TASK INPUTS below:

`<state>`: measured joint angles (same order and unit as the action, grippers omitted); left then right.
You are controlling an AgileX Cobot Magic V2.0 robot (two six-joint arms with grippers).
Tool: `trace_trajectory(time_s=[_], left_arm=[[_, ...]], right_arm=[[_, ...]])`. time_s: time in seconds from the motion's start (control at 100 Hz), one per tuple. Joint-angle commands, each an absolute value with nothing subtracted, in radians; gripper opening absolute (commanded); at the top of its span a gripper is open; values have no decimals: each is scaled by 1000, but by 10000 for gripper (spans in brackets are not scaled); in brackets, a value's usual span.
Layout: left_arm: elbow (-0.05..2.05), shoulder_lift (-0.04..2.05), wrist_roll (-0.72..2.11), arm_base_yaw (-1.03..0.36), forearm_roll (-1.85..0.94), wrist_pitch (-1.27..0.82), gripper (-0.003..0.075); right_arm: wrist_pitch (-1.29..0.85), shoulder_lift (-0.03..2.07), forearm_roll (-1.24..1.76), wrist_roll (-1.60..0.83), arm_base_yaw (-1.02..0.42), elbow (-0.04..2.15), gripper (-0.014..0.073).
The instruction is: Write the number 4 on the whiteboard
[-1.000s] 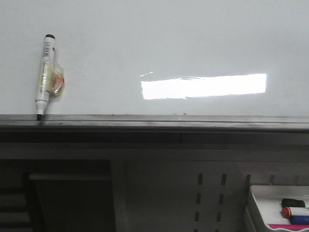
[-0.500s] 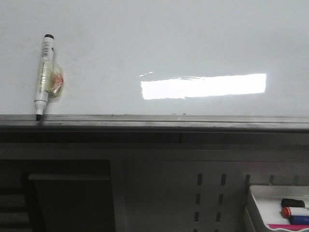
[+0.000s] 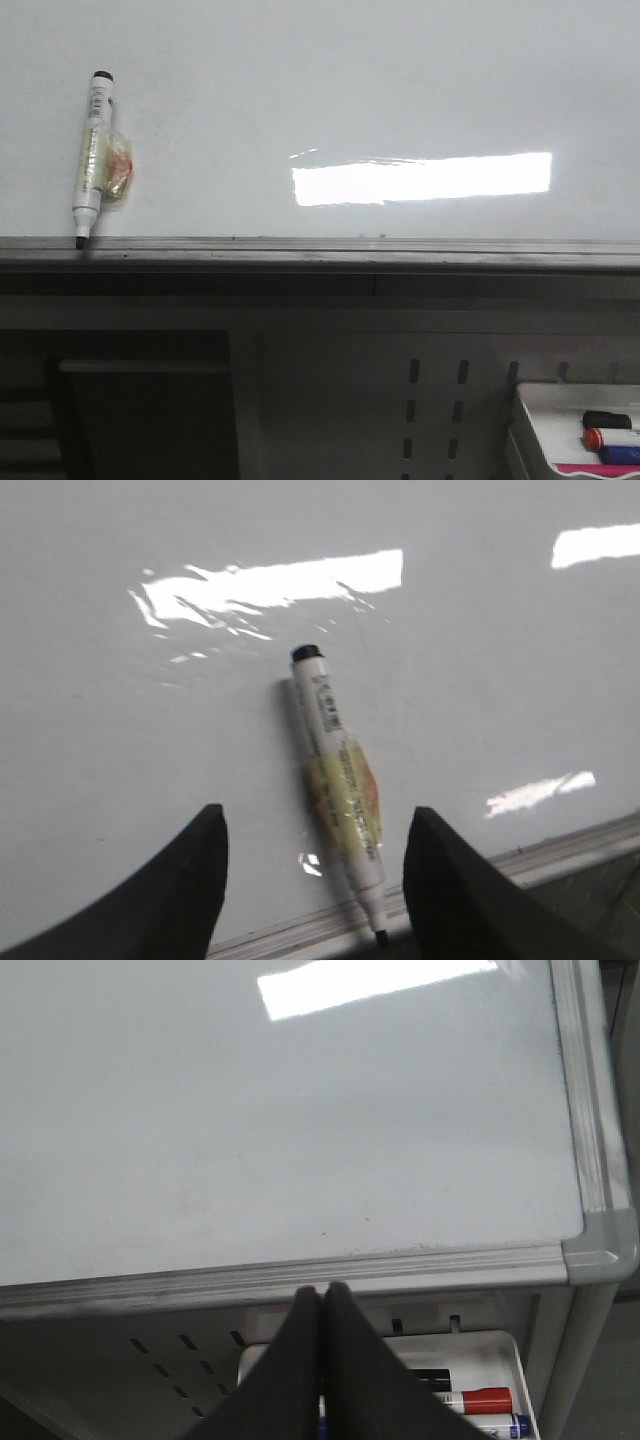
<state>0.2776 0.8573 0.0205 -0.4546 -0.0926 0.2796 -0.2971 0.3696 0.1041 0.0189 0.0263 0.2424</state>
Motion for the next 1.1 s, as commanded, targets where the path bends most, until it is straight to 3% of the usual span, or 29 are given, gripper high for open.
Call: trace_trajectory(time_s=[0.0,0.33,0.75,0.86,1.09], left_arm=[[340,955,10,-506,-95,389,369],[410,1183,-6,-560,-233,445,425],[412,1296,-23,-560,-254,532,412],[412,1298,-23,-560,-293,535,328],[412,1298,-23,-559,-293,535,5]], right_arm=[[-234,385,107,18,25,278,-66],[-230,385,107,18,25,278,-66],[-228,385,107,18,25,278,-66],[-228,385,107,18,25,278,-66],[-228,383,107,18,25,278,-66]])
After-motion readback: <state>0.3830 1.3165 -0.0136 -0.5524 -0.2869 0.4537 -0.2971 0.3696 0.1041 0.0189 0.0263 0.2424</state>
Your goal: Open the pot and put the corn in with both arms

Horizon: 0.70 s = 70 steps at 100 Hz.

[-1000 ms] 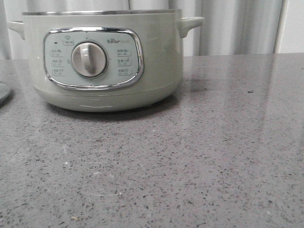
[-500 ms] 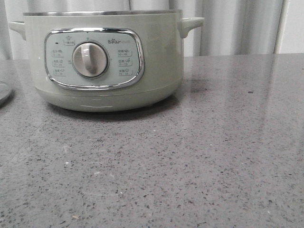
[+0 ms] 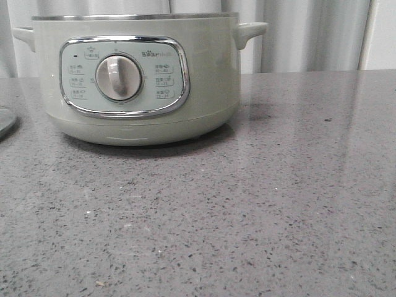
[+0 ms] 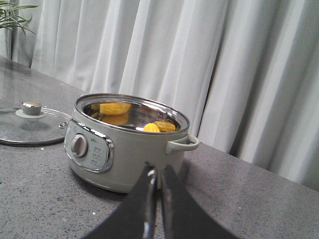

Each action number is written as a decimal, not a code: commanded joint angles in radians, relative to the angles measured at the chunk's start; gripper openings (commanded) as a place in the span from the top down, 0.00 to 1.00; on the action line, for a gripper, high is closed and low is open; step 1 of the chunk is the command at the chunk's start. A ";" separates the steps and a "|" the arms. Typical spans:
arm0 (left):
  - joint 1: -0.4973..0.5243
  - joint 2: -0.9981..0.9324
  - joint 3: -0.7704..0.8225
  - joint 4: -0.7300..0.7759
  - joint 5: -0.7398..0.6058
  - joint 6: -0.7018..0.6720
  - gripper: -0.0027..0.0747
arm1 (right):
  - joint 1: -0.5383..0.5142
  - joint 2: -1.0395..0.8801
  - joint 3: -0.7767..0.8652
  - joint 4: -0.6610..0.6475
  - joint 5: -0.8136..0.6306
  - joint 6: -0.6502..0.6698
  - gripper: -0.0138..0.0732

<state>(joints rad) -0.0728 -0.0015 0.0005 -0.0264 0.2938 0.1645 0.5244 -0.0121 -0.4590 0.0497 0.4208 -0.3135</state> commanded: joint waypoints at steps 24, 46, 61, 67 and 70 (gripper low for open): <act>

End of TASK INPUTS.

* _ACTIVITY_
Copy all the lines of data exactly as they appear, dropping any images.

* _ANSWER BOX_
`<state>`: measured joint angles (same order and unit as the action, grippers omitted); left then right.
You are controlling an AgileX Cobot Magic V2.0 robot (two six-joint arms with grippers).
Tool: `trace_trajectory(time_s=[_], left_arm=[[_, ...]], right_arm=[[_, ...]])`. time_s: time in seconds from the motion's start (control at 100 Hz), one per tuple. Joint-angle commands, each an absolute value with nothing subtracted, in radians; gripper opening absolute (commanded); at the top of its span a gripper is open; values have no decimals: each is scaled by 1000, but by 10000 for gripper (spans in brackets are not scaled); in brackets, a value's usual span.
Layout: left_arm: elbow (-0.05..2.05), shoulder_lift (-0.04..2.05), wrist_roll (-0.72..2.11), arm_base_yaw (-1.03..0.36), forearm_roll (-1.85..0.94), wrist_pitch (-1.27..0.82), gripper (-0.003..0.075); right_arm: wrist_pitch (-1.29..0.85), shoulder_lift (-0.03..2.07), forearm_roll (-1.24..1.76), wrist_roll (-1.60..0.83), arm_base_yaw (-1.02..0.42), elbow (-0.04..2.15), gripper (-0.014..0.073).
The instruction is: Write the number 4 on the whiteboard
[-1.000s] 
[-0.500s] 
[+0.000s] 
<state>0.2776 0.8573 0.0205 -0.4546 -0.0926 0.2796 -0.2971 0.3696 0.1041 0.0189 0.0263 0.2424</state>
Motion for the next 1.1 s, as commanded, targets where the path bends most, until it is straight to 3% of the usual span, or 29 are given, gripper high for open.
Call: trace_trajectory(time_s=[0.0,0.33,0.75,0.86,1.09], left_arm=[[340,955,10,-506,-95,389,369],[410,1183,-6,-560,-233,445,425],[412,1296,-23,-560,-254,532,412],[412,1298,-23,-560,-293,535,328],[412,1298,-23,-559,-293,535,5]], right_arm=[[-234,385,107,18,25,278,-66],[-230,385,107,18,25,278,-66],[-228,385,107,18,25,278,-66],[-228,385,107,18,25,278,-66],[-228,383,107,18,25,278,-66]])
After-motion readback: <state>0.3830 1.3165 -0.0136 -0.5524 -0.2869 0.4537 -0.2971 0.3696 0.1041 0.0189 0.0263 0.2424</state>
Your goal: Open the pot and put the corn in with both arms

Horizon: 0.70 s = 70 steps at 100 Hz.

[-1000 ms] 
[-500 ms] 
[+0 ms] 
[+0 ms] 

Each action number is written as a decimal, not a code: commanded joint angles in radians, relative to the angles measured at the chunk's start; gripper openings (commanded) as a place in the span from the top down, 0.00 to 1.00; on the action line, for a gripper, high is closed and low is open; step 1 of the chunk is the command at the chunk's start. A ";" separates the steps and a "|" the arms. Typical spans:
arm0 (left):
  - joint 1: -0.4973..0.5243
  - joint 2: -0.9981..0.9324
  - joint 3: -0.7704..0.8225
  - joint 4: -0.7300..0.7759
  - joint 5: -0.7398..0.6058
  - joint 6: -0.7018..0.6720
  - gripper: -0.0027..0.0747
arm1 (right):
  - joint 1: -0.5383..0.5142
  - joint 2: -1.0395..0.8801
  - joint 3: -0.7767..0.8652
  - joint 4: -0.6610..0.6475
  - joint 5: -0.8136..0.6306
  - joint 6: -0.6502..0.6698
  - gripper: -0.0138..0.0732

<state>(joints rad) -0.0728 -0.0015 0.0005 -0.0264 0.2938 0.1645 0.5244 -0.0121 -0.4590 0.0497 0.4208 -0.3135</state> commanded: joint waypoints at steps 24, 46, 61, 67 and 70 (gripper low for open): <act>

Now the output is complete.